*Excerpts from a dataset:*

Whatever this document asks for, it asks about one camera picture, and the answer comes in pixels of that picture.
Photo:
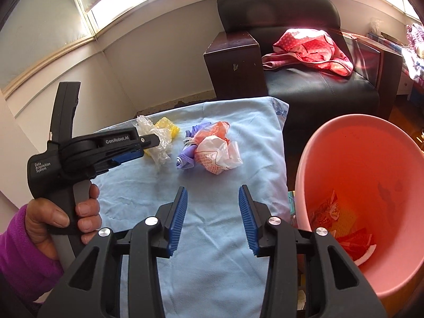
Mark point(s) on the checkered tablecloth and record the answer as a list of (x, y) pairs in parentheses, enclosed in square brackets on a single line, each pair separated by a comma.
[(415, 69)]

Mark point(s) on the red plastic wrapper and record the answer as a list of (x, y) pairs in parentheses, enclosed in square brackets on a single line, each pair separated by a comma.
[(357, 240)]

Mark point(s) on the small yellow foam net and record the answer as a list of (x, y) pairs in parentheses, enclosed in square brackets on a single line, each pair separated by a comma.
[(167, 127)]

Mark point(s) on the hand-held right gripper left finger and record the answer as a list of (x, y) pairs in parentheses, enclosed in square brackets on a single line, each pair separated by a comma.
[(177, 225)]

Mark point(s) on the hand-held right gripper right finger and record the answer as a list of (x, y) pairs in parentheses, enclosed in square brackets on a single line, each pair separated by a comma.
[(248, 225)]

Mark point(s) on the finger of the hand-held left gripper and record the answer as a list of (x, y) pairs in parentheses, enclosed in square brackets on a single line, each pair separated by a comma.
[(150, 139), (127, 159)]

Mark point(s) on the clear plastic bag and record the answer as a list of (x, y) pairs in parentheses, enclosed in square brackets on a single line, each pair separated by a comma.
[(145, 126)]

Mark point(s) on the red dotted cloth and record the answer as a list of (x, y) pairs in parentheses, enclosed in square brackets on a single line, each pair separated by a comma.
[(314, 49)]

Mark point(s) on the window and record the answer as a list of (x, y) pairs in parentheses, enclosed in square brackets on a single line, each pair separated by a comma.
[(126, 5)]

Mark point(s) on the pink plastic bucket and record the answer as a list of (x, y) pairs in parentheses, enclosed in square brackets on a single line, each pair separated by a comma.
[(364, 159)]

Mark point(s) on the orange white plastic bag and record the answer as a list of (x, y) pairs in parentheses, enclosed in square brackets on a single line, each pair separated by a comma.
[(215, 154)]

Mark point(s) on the person's left forearm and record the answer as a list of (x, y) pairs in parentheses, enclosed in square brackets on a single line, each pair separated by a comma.
[(20, 265)]

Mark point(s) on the small clear bag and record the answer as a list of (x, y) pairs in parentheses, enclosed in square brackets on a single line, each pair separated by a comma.
[(376, 26)]

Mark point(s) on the pink white patterned bag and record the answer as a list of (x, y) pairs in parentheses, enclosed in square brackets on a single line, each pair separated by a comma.
[(415, 38)]

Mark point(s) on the light blue cloth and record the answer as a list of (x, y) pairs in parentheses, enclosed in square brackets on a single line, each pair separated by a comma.
[(212, 271)]

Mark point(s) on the purple glove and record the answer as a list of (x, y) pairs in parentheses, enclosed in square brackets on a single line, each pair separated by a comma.
[(185, 159)]

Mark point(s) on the person's left hand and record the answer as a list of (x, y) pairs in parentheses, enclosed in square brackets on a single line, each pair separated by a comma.
[(39, 215)]

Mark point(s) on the black leather armchair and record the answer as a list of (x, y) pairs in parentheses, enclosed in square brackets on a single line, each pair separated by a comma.
[(281, 10)]

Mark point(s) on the white drawer cabinet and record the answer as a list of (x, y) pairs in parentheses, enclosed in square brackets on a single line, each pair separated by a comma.
[(404, 84)]

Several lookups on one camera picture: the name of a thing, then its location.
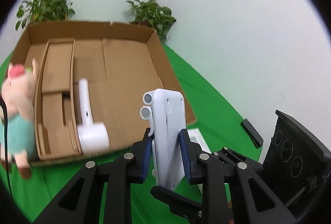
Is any large cardboard box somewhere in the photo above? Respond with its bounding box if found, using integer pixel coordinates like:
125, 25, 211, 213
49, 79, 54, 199
6, 20, 197, 168

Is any black cable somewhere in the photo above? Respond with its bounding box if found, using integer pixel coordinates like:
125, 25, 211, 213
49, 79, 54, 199
0, 100, 13, 199

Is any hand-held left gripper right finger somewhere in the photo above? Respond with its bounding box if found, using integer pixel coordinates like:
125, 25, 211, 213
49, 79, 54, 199
180, 129, 296, 224

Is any pink plush pig toy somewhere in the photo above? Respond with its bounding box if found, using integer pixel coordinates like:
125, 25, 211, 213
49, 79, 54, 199
0, 59, 39, 179

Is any small green potted plant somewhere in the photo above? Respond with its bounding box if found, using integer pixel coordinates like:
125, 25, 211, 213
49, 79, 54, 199
126, 0, 177, 44

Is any white plastic device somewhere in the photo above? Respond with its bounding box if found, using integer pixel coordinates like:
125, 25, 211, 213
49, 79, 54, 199
140, 89, 185, 190

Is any white hair dryer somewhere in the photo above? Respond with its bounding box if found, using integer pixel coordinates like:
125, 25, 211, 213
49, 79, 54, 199
77, 79, 109, 153

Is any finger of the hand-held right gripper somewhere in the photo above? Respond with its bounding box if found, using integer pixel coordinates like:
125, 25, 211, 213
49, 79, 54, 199
150, 186, 205, 224
213, 147, 264, 170

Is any black table clip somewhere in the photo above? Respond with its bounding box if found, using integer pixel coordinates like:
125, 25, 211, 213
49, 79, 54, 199
241, 119, 264, 147

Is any bushy green potted plant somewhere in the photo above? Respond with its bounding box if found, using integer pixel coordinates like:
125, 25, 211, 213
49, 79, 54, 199
16, 0, 76, 31

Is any small long cardboard box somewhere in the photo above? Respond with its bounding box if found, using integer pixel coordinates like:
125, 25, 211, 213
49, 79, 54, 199
35, 38, 83, 160

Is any white green carton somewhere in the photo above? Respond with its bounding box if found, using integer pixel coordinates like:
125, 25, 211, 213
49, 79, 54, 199
187, 128, 210, 196

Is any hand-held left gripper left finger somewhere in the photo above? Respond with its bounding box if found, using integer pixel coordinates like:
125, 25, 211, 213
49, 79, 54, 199
34, 128, 156, 224

*TASK DIRECTIONS:* Each record must be returned exactly as it stands, and the images omitted.

*ANSWER TO THE PROBLEM:*
Whatever this document asks for, it asks about one camera picture, and the answer comes in pixels of that picture.
Photo:
Mark point(s) on the checkered tablecloth and record the answer as a list of (x, y) pairs in parentheses, enclosed in square brackets on a single line, each pair separated by a comma.
[(415, 69)]

Mark point(s) on the red plastic wrapper and record the answer as a list of (x, y) pairs in parentheses, enclosed in square brackets on a single line, each pair separated by a comma.
[(357, 240)]

Mark point(s) on the small yellow foam net and record the answer as a list of (x, y) pairs in parentheses, enclosed in square brackets on a single line, each pair separated by a comma.
[(167, 127)]

Mark point(s) on the hand-held right gripper left finger and record the answer as a list of (x, y) pairs in parentheses, enclosed in square brackets on a single line, each pair separated by a comma.
[(177, 225)]

Mark point(s) on the hand-held right gripper right finger and record the answer as a list of (x, y) pairs in parentheses, enclosed in square brackets on a single line, each pair separated by a comma.
[(248, 225)]

Mark point(s) on the finger of the hand-held left gripper and record the answer as a list of (x, y) pairs in parentheses, enclosed in square brackets on a single line, each pair separated by a comma.
[(150, 139), (127, 159)]

Mark point(s) on the clear plastic bag and record the answer as a list of (x, y) pairs in parentheses, enclosed in square brackets on a single line, each pair separated by a comma.
[(145, 126)]

Mark point(s) on the red dotted cloth and record the answer as a list of (x, y) pairs in parentheses, enclosed in square brackets on a single line, each pair separated by a comma.
[(314, 49)]

Mark point(s) on the window and record the answer as a list of (x, y) pairs in parentheses, enclosed in square brackets on a single line, each pair separated by a comma.
[(126, 5)]

Mark point(s) on the pink plastic bucket and record the answer as a list of (x, y) pairs in parentheses, enclosed in square brackets on a single line, each pair separated by a comma.
[(364, 159)]

Mark point(s) on the orange white plastic bag and record the answer as a list of (x, y) pairs in parentheses, enclosed in square brackets on a single line, each pair separated by a comma.
[(215, 154)]

Mark point(s) on the person's left forearm and record the answer as a list of (x, y) pairs in parentheses, enclosed in square brackets on a single line, each pair separated by a comma.
[(20, 265)]

Mark point(s) on the small clear bag and record the answer as a list of (x, y) pairs in parentheses, enclosed in square brackets on a single line, each pair separated by a comma.
[(376, 26)]

Mark point(s) on the pink white patterned bag and record the answer as a list of (x, y) pairs in parentheses, enclosed in square brackets on a single line, each pair separated by a comma.
[(415, 38)]

Mark point(s) on the light blue cloth and record the answer as a list of (x, y) pairs in parentheses, enclosed in square brackets on a single line, each pair separated by a comma.
[(212, 271)]

Mark point(s) on the purple glove and record the answer as a list of (x, y) pairs in parentheses, enclosed in square brackets on a single line, each pair separated by a comma.
[(185, 159)]

Mark point(s) on the person's left hand and record the answer as a list of (x, y) pairs in parentheses, enclosed in square brackets on a single line, each pair separated by a comma.
[(39, 215)]

Mark point(s) on the black leather armchair and record the answer as a list of (x, y) pairs in parentheses, enclosed in square brackets on a single line, each pair separated by a comma.
[(281, 10)]

Mark point(s) on the white drawer cabinet and record the answer as a list of (x, y) pairs in parentheses, enclosed in square brackets on a single line, each pair separated by a comma.
[(404, 84)]

Several lookups on one camera picture: the name of a thing, then its location.
Is any large cardboard box somewhere in the photo above? Respond with its bounding box if found, using integer pixel coordinates like:
125, 25, 211, 213
49, 79, 54, 199
6, 20, 197, 168

Is any black cable somewhere in the photo above? Respond with its bounding box if found, using integer pixel coordinates like:
125, 25, 211, 213
49, 79, 54, 199
0, 100, 13, 199

Is any hand-held left gripper right finger somewhere in the photo above? Respond with its bounding box if found, using integer pixel coordinates like:
125, 25, 211, 213
49, 79, 54, 199
180, 129, 296, 224

Is any pink plush pig toy somewhere in the photo above? Respond with its bounding box if found, using integer pixel coordinates like:
125, 25, 211, 213
49, 79, 54, 199
0, 59, 39, 179

Is any small green potted plant somewhere in the photo above? Respond with its bounding box if found, using integer pixel coordinates like:
125, 25, 211, 213
49, 79, 54, 199
126, 0, 177, 44

Is any white plastic device somewhere in the photo above? Respond with its bounding box if found, using integer pixel coordinates like:
125, 25, 211, 213
49, 79, 54, 199
140, 89, 185, 190

Is any white hair dryer somewhere in the photo above? Respond with its bounding box if found, using integer pixel coordinates like:
125, 25, 211, 213
49, 79, 54, 199
77, 79, 109, 153

Is any finger of the hand-held right gripper somewhere in the photo above? Respond with its bounding box if found, using integer pixel coordinates like:
125, 25, 211, 213
49, 79, 54, 199
150, 186, 205, 224
213, 147, 264, 170

Is any black table clip somewhere in the photo above? Respond with its bounding box if found, using integer pixel coordinates like:
125, 25, 211, 213
49, 79, 54, 199
241, 119, 264, 147

Is any bushy green potted plant somewhere in the photo above? Respond with its bounding box if found, using integer pixel coordinates like:
125, 25, 211, 213
49, 79, 54, 199
16, 0, 76, 31

Is any small long cardboard box somewhere in the photo above? Respond with its bounding box if found, using integer pixel coordinates like:
125, 25, 211, 213
49, 79, 54, 199
35, 38, 83, 160

Is any white green carton somewhere in the photo above? Respond with its bounding box if found, using integer pixel coordinates like:
125, 25, 211, 213
49, 79, 54, 199
187, 128, 210, 196

Is any hand-held left gripper left finger somewhere in the photo above? Respond with its bounding box if found, using integer pixel coordinates like:
125, 25, 211, 213
49, 79, 54, 199
34, 128, 156, 224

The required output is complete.